▸ EXERCISE REQUIREMENTS
Write the listing out once more, identical to the original but without pictures.

((

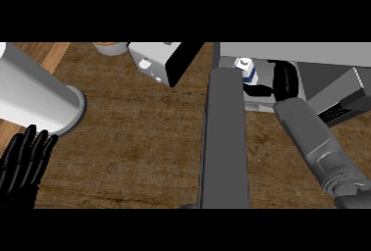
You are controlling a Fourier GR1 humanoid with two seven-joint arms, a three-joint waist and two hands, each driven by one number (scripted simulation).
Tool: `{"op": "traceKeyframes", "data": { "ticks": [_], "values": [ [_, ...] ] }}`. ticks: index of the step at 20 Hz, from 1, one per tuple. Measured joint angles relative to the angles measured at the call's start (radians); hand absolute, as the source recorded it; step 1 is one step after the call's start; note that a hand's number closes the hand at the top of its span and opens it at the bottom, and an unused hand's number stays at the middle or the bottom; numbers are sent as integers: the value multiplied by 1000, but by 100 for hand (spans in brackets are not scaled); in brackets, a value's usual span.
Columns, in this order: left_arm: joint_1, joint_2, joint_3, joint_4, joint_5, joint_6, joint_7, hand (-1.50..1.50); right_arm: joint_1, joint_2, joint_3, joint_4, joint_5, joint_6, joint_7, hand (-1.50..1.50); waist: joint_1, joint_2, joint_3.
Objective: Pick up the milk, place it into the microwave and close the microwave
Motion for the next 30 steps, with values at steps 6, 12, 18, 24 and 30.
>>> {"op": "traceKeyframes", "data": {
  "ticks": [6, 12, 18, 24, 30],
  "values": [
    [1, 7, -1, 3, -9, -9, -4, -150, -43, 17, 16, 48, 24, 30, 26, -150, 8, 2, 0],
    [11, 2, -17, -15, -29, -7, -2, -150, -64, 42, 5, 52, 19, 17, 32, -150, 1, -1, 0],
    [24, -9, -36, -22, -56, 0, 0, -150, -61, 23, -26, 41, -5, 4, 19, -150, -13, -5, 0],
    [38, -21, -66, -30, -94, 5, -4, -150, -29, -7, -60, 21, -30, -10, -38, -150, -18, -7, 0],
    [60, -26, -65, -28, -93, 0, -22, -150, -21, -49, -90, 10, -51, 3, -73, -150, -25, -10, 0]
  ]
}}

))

▸ SOLUTION
You are controlling a Fourier GR1 humanoid with two seven-joint arms, a three-joint waist and two hands, each driven by one number (scripted simulation).
Tool: `{"op": "traceKeyframes", "data": { "ticks": [_], "values": [ [_, ...] ] }}`. ticks: index of the step at 20 Hz, from 1, one per tuple. Measured joint angles relative to the angles measured at the call's start (radians); hand absolute, as the source recorded it; step 1 is one step after the call's start; note that a hand's number closes the hand at the top of its span and opens it at the bottom, and an unused hand's number stays at the middle or the bottom; numbers are sent as integers: the value multiplied by 1000, but by 100 for hand (spans in brackets are not scaled); in brackets, a value's usual span.
Columns, in this order: left_arm: joint_1, joint_2, joint_3, joint_4, joint_5, joint_6, joint_7, hand (-1.50..1.50); right_arm: joint_1, joint_2, joint_3, joint_4, joint_5, joint_6, joint_7, hand (-1.50..1.50); waist: joint_1, joint_2, joint_3.
Objective: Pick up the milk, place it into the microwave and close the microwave
Motion for the next 30 steps, with values at steps 6, 12, 18, 24 and 30.
>>> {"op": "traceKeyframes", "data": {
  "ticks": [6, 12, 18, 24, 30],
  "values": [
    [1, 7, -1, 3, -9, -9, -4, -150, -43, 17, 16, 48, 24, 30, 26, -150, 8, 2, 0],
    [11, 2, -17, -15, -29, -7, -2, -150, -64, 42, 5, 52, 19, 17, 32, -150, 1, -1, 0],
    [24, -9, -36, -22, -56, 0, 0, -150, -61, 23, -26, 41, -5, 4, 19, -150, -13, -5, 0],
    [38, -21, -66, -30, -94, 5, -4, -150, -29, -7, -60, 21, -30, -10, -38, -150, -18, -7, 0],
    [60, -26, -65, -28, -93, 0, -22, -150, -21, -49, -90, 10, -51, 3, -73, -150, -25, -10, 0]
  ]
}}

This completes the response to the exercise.